Monday, December 14, 2015

Politics won't fix it

By : Alutha Jamancar
 
Politics won't fix what ails our world. Politics is designed to move various existing solutions in and out of favor.
 
The reality of the world as we have known it, has lost its "stickiness," its cohesiveness. It is expiring. We can't patch it up, fix it up, make it better, or swing the clock back to an earlier era.
 
It is not the case that one political party or the other has gone mad and is to blame. Everyone – despite evidence to the contrary – did not suddenly take 'stupid' pills in the course of the last 5 years. The tribal agreements, paths, emotional & psychic watering holes that sustained us, have disintegrated before our very eyes. There is shock, disorientation, & a reflexive clawing at tattered remnants of culture, of safety, of familiarity. As we cling to those remnants & point at the 'other,' the remnants continue to disintegrate.
 
We are alone. Nobody did this to us. It happens.
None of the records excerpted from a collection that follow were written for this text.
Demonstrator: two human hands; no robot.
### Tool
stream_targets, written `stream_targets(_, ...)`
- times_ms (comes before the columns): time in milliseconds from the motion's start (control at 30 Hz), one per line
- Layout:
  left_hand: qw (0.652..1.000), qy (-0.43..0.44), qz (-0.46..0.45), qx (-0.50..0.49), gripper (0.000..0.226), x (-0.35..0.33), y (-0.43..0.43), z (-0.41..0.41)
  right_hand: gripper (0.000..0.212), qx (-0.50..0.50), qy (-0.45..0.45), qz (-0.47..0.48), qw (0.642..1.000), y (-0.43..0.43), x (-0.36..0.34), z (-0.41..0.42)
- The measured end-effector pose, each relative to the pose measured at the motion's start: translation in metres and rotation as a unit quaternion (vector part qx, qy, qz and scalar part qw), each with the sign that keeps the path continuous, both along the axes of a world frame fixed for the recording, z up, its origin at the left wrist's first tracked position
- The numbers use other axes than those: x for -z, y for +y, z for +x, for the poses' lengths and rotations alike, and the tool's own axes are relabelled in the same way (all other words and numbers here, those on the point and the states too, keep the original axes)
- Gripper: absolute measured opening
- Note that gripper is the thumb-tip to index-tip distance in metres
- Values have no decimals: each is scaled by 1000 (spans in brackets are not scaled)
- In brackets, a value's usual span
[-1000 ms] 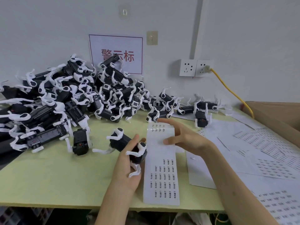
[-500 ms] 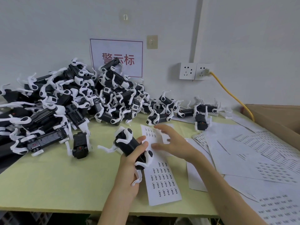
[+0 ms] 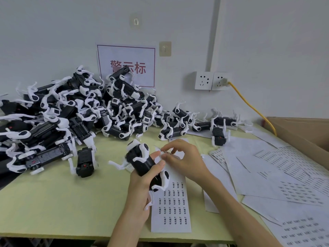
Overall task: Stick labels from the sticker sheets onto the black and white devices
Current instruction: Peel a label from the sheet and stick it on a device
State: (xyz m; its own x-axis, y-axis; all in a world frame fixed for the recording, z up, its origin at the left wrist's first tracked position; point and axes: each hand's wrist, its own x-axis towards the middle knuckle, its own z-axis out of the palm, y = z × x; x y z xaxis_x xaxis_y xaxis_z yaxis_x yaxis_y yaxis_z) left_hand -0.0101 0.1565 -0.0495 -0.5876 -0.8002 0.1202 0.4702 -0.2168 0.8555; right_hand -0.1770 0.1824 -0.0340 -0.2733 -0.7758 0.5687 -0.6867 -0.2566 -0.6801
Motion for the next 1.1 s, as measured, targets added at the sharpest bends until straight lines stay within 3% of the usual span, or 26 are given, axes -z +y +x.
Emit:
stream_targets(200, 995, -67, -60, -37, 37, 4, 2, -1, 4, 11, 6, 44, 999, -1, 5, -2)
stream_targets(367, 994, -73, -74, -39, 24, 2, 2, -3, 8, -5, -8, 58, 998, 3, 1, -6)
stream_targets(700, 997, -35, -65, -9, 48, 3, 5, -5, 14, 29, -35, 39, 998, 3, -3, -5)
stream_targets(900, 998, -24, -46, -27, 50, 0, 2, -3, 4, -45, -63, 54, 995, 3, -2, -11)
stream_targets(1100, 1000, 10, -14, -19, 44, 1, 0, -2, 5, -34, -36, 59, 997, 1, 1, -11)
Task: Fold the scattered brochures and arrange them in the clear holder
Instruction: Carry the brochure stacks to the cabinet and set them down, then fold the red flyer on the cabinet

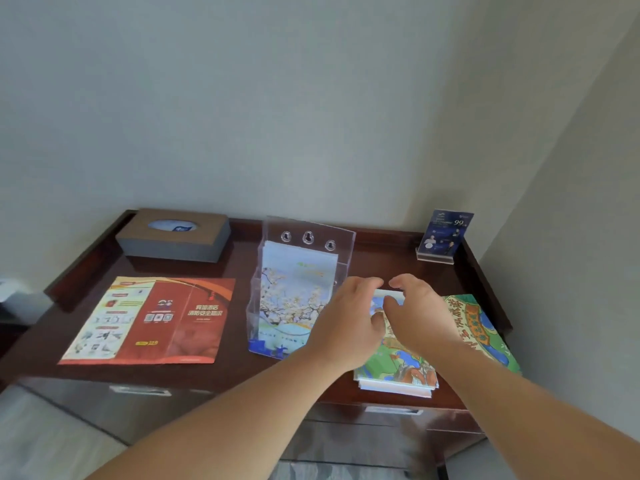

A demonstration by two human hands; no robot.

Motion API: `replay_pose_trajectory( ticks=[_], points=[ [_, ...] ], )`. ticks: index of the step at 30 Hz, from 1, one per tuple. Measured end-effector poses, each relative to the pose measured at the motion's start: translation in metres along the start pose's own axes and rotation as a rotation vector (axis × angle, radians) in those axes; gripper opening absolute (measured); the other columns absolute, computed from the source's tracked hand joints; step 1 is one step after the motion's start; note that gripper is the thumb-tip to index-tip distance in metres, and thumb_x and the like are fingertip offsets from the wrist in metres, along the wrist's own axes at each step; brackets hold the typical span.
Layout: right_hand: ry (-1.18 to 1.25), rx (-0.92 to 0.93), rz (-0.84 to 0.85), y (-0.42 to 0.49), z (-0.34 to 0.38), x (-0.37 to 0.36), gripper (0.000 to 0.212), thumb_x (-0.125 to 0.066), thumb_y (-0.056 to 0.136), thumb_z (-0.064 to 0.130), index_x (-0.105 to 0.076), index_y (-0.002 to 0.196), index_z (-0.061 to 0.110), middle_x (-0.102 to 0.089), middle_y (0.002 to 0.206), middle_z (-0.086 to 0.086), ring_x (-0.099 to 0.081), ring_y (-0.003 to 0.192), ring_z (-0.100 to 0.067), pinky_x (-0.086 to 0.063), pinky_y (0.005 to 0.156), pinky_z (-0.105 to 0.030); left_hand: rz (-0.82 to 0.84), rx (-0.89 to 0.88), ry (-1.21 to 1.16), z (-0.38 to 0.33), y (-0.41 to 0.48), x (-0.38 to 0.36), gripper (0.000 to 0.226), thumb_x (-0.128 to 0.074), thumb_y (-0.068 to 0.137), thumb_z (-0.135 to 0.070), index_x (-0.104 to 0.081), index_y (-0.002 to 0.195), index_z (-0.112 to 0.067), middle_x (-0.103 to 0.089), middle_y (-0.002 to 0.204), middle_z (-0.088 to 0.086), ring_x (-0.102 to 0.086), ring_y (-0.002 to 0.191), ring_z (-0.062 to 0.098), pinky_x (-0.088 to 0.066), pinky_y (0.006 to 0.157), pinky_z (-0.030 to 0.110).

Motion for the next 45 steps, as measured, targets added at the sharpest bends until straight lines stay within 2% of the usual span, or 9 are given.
replay_pose_trajectory(
  ticks=[8, 13, 16, 20, 25, 33, 38, 41, 45],
  points=[
    [0.016, 0.096, -0.025, -0.069, 0.129, -0.048, 0.035, -0.052, 0.093, 0.027, -0.055, 0.128, 0.023, -0.058, 0.132, -0.001, -0.059, 0.112, -0.020, -0.044, 0.084, -0.031, -0.091, 0.036, 0.067, 0.089, -0.089, 0.120, 0.049, -0.053, 0.094, -0.018, -0.040, 0.141, -0.020, -0.043, 0.137, 0.002, -0.043, 0.128, 0.021, -0.035, 0.102, 0.031],
    [0.017, 0.138, 0.082, -0.087, 0.191, -0.095, 0.035, -0.049, 0.095, 0.027, -0.052, 0.130, 0.025, -0.056, 0.134, -0.001, -0.063, 0.102, -0.021, -0.044, 0.082, -0.028, -0.159, 0.185, 0.087, 0.157, -0.122, 0.183, 0.049, -0.053, 0.095, -0.022, -0.040, 0.142, -0.024, -0.042, 0.143, -0.002, -0.043, 0.131, 0.016, -0.034, 0.097, 0.023],
    [0.019, 0.161, 0.133, -0.090, 0.213, -0.122, 0.036, -0.050, 0.094, 0.026, -0.053, 0.130, 0.024, -0.056, 0.133, 0.000, -0.059, 0.110, -0.021, -0.043, 0.087, -0.029, -0.173, 0.276, 0.130, 0.194, -0.134, 0.199, 0.049, -0.055, 0.094, -0.024, -0.041, 0.141, -0.025, -0.044, 0.143, -0.003, -0.046, 0.129, 0.017, -0.039, 0.096, 0.026],
    [0.007, 0.191, 0.202, -0.077, 0.229, -0.156, 0.036, -0.051, 0.094, 0.028, -0.053, 0.130, 0.025, -0.057, 0.130, 0.000, -0.059, 0.108, -0.019, -0.047, 0.090, -0.033, -0.154, 0.380, 0.142, 0.231, -0.137, 0.202, 0.050, -0.055, 0.094, -0.024, -0.040, 0.141, -0.025, -0.044, 0.140, -0.002, -0.046, 0.128, 0.016, -0.041, 0.098, 0.030],
    [0.035, 0.192, 0.291, -0.044, 0.238, -0.195, 0.036, -0.051, 0.093, 0.022, -0.054, 0.129, 0.024, -0.058, 0.128, 0.000, -0.056, 0.092, -0.015, -0.043, 0.077, -0.028, -0.124, 0.460, 0.179, 0.267, -0.128, 0.200, 0.050, -0.055, 0.094, -0.024, -0.039, 0.142, -0.025, -0.045, 0.139, -0.001, -0.048, 0.125, 0.016, -0.041, 0.094, 0.029],
    [0.027, 0.120, 0.445, -0.014, 0.235, -0.244, 0.043, -0.049, 0.092, 0.020, -0.049, 0.135, 0.021, -0.052, 0.136, -0.004, -0.064, 0.100, -0.022, -0.047, 0.081, -0.028, -0.042, 0.557, 0.218, 0.315, -0.114, 0.187, 0.053, -0.056, 0.094, -0.029, -0.037, 0.143, -0.026, -0.047, 0.135, 0.000, -0.051, 0.121, 0.016, -0.045, 0.096, 0.031],
    [0.007, 0.050, 0.491, -0.005, 0.226, -0.275, 0.041, -0.051, 0.091, 0.021, -0.050, 0.131, 0.016, -0.052, 0.131, -0.008, -0.058, 0.104, -0.024, -0.044, 0.079, -0.030, 0.072, 0.533, 0.281, 0.345, -0.102, 0.159, 0.054, -0.055, 0.092, -0.030, -0.037, 0.143, -0.024, -0.048, 0.135, 0.002, -0.048, 0.123, 0.021, -0.043, 0.098, 0.035],
    [-0.020, -0.018, 0.497, -0.003, 0.218, -0.290, 0.038, -0.049, 0.089, 0.020, -0.052, 0.126, 0.015, -0.052, 0.126, -0.008, -0.056, 0.096, -0.023, -0.043, 0.075, -0.031, 0.108, 0.481, 0.347, 0.358, -0.092, 0.141, 0.052, -0.053, 0.092, -0.035, -0.039, 0.141, -0.023, -0.048, 0.136, 0.001, -0.045, 0.126, 0.021, -0.039, 0.100, 0.036],
    [-0.032, -0.066, 0.483, 0.004, 0.214, -0.303, 0.037, -0.049, 0.086, 0.019, -0.054, 0.122, 0.015, -0.054, 0.121, -0.007, -0.058, 0.100, -0.026, -0.049, 0.081, -0.035, 0.124, 0.389, 0.445, 0.368, -0.079, 0.121, 0.047, -0.049, 0.092, -0.040, -0.043, 0.136, -0.023, -0.048, 0.135, 0.001, -0.041, 0.128, 0.022, -0.035, 0.103, 0.036]
  ],
)
Point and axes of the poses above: each hand's wrist, its own y-axis towards the middle knuckle, its own x-axis out of the back of the hand, z = x × y, the point moved 6 cm from there along y, towards the middle knuckle
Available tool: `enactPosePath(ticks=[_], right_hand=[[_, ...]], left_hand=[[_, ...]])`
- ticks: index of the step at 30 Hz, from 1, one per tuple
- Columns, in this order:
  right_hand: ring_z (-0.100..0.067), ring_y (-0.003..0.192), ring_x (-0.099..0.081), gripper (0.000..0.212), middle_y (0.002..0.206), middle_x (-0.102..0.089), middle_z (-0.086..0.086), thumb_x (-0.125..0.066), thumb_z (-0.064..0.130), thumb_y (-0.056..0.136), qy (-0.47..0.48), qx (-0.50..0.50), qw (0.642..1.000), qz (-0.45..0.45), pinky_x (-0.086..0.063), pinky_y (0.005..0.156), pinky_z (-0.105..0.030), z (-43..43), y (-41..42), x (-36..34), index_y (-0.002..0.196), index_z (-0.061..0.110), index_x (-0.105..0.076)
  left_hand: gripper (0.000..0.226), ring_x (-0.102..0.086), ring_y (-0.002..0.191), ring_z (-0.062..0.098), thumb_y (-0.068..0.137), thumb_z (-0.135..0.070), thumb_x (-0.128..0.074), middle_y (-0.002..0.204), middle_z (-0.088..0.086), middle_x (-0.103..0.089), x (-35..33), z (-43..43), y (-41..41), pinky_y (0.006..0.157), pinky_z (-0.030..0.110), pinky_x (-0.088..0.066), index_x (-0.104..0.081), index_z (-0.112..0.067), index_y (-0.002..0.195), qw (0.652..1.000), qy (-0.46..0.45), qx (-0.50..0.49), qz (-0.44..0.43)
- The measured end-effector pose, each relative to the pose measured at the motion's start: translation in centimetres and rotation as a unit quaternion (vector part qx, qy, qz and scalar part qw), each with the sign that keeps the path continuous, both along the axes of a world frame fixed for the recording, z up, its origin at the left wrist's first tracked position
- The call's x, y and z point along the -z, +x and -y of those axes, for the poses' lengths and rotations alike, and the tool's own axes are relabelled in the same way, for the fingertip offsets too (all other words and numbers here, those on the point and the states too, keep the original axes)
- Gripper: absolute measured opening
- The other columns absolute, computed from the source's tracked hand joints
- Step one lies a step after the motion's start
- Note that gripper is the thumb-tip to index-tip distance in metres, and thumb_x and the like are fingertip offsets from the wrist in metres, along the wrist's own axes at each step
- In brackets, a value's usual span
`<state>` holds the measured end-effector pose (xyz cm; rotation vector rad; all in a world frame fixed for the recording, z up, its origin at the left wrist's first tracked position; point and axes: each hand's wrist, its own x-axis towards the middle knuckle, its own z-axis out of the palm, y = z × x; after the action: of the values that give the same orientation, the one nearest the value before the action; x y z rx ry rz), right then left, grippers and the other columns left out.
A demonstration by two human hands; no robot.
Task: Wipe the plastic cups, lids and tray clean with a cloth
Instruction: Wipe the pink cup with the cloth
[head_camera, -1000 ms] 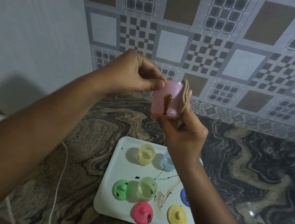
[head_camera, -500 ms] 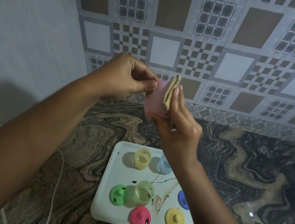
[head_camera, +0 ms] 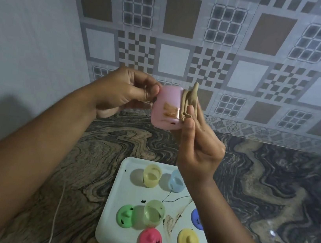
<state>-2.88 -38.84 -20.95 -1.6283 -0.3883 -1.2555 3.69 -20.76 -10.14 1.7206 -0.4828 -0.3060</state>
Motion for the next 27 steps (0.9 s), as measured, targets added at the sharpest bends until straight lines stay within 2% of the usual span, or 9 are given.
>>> enactPosePath(ticks=[3,6,8,11,14,18,21,24,27], right_hand=[[-0.025,0.130,-0.061,0.029,0.134,-0.057,-0.034,-0.060,0.006,0.099,-0.015,-0.036,0.999,-0.008,-0.056,0.101,-0.033,-0.2,-0.3,-0.2,0.123,-0.011,-0.061],[-0.035,0.126,-0.064,0.032,0.141,-0.048,-0.039,-0.062,0.015,0.100,-0.065,-0.033,0.997,0.001,-0.060,0.092,-0.032,-0.6,-0.3,0.1,0.125,-0.005,-0.061],[-0.041,0.122,-0.065,0.031,0.140,-0.047,-0.041,-0.064,0.014,0.100,-0.083,-0.021,0.996,0.012,-0.062,0.088,-0.036,-0.7,-0.1,0.2,0.123,-0.005,-0.062],[-0.041,0.119,-0.067,0.028,0.137,-0.049,-0.043,-0.065,0.007,0.098,-0.078,-0.010,0.996,0.031,-0.062,0.089,-0.036,-0.5,0.1,0.5,0.122,-0.008,-0.062],[-0.036,0.124,-0.065,0.027,0.132,-0.053,-0.042,-0.064,0.000,0.096,-0.053,-0.008,0.997,0.049,-0.060,0.094,-0.038,-0.2,0.1,0.6,0.119,-0.013,-0.061],[-0.030,0.126,-0.064,0.027,0.133,-0.052,-0.043,-0.067,-0.001,0.095,-0.073,-0.018,0.995,0.062,-0.059,0.094,-0.034,-0.2,0.1,0.2,0.119,-0.012,-0.061],[-0.038,0.120,-0.067,0.027,0.133,-0.051,-0.043,-0.069,-0.003,0.094,-0.091,-0.007,0.994,0.064,-0.062,0.091,-0.038,-0.4,0.2,-0.1,0.119,-0.010,-0.062],[-0.035,0.119,-0.068,0.026,0.130,-0.056,-0.040,-0.067,-0.002,0.095,-0.050,-0.010,0.997,0.065,-0.061,0.092,-0.039,-0.5,0.3,-0.5,0.118,-0.012,-0.062],[-0.029,0.118,-0.069,0.028,0.124,-0.064,-0.034,-0.063,0.002,0.097,-0.004,-0.016,0.999,0.048,-0.058,0.098,-0.033,-0.5,0.2,-0.9,0.121,-0.012,-0.059]], left_hand=[[0.017,-0.067,0.091,0.019,0.072,-0.023,-0.071,0.089,0.005,-0.073,-0.2,0.4,-0.3,0.099,0.054,-0.051,-0.076,-0.018,0.087,1.000,0.015,-0.016,0.020],[0.018,-0.060,0.093,0.030,0.070,-0.025,-0.072,0.096,0.017,-0.073,-0.4,0.8,-0.8,0.099,0.065,-0.042,-0.079,-0.020,0.086,0.998,0.030,-0.031,0.050],[0.020,-0.060,0.094,0.033,0.070,-0.024,-0.072,0.101,0.021,-0.072,-0.5,0.9,-0.8,0.098,0.068,-0.042,-0.078,-0.018,0.088,0.998,0.030,-0.033,0.051],[0.024,-0.067,0.097,0.025,0.071,-0.023,-0.071,0.098,0.014,-0.074,-0.3,0.8,-0.6,0.097,0.056,-0.051,-0.077,-0.014,0.093,0.999,0.029,-0.024,0.033],[0.016,-0.068,0.097,0.020,0.072,-0.022,-0.071,0.093,0.005,-0.074,-0.1,0.6,-0.2,0.094,0.045,-0.055,-0.076,-0.017,0.087,1.000,0.009,-0.008,0.000],[0.016,-0.069,0.097,0.021,0.072,-0.023,-0.071,0.097,0.008,-0.072,-0.3,0.5,-0.2,0.098,0.052,-0.053,-0.076,-0.017,0.086,1.000,0.001,-0.008,-0.012],[0.022,-0.070,0.096,0.018,0.071,-0.024,-0.072,0.101,0.011,-0.072,-0.8,0.5,-0.4,0.101,0.057,-0.048,-0.075,-0.014,0.090,1.000,0.005,-0.019,-0.003],[0.023,-0.070,0.092,0.015,0.072,-0.025,-0.071,0.101,0.012,-0.072,-1.1,0.4,-0.7,0.104,0.062,-0.042,-0.074,-0.014,0.092,1.000,0.013,-0.020,0.005],[0.020,-0.070,0.082,0.008,0.072,-0.024,-0.070,0.093,0.007,-0.073,-1.3,0.2,-0.7,0.103,0.058,-0.043,-0.075,-0.016,0.089,1.000,0.016,-0.020,0.012]])
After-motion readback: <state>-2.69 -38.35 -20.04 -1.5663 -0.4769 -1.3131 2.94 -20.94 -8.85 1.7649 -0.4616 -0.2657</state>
The model of the world, our world, is expiring. A model – this kind of model – is a collection of myths, of stories, we repeat to one another endlessly. Some of us agreed with the myths, some rebelled against the myths. All of us defined ourselves by them. And those stories, those myths, are losing their cohesiveness. They have aged, and are rotting. They will need to be replaced.
 
We do the replacing naturally. We moved from nomads to city-builders. We moved from tribal groups to elaborate empires. We moved slave- & property-owners to free-thinkers. We moved from empire to dark ages, from renaissance to industrialized workforces, from colonies to self-governing nations. The movement is never automatically from dark to light. We have had many dark periods in our long shared histories. Each transition between "world models" or continuums was disruptive by definition, and tumultuous at best. Cherished identities & roles disappeared, livelihoods vanished, new roles – and new rules – appeared, often times seemingly at random. Power, control, and authority shifted, splintered, and re-formed.
 
This is what lies ahead. And politics won't *fix* it. At the rate of disintegration, it won't even forestall it anymore.
 
There are immediate stop-gap measures that can be taken – get food to a town in Somalia where 3000 children are starving. Fight for rights of workers to have safe workplaces. Work to create easier access to the internet for distressed populations. And if addressing any of these short-term problems are what you feel called to do – great. But creating a new continuum – a new model of reality – is the overriding priority going forward. Otherwise that 3000 turns to 3,000,000, struggling workers turn to rioters, and distressed populations become managed by gunships. That is the future that beckons, if we fail to create a more compelling continuum. If you aren't working on that new continuum, you had better be supporting someone who is – and who is effective.
 
So stop looking to political leaders for solutions, and stop bickering with whomever you disagree with. Neither will help you face … or create … the future.
* * *
 
Our personal identities are wrapped up in the stories we persuade the world to tell about us — to "agree with," essentially. Lack of privacy … means we lose control of our narratives, our own mythos. Even today, people are struggling with sharing formerly privately-held political views … on the internet. They are often … finding themselves forced to defend or abandon … previously closely identified ideas and stands. Who they are … who they associate with … who they tolerate / admonish / admire … is now undergoing a rapid kind of axe-grinding.

We are forced … in the gaudy lights on the internet … to be more starkly defined, less nebulous. One scandal, one 'perceived' black mark … and you are discarded and scorned by one of the many zeitgeist mobs roaming the digistratus.

The richness, complexity, multilayeredness … of Jung's Self … is being flattened. We are — using the ongoing erosion of privacy — reducing ourselves to Ones or Zeroes.

Pretty much every historical figure admired today … was also a scoundrel in certain circles. An unrepentant mess.

We are trading our mess for plastic & vinyl, and are the worse for it.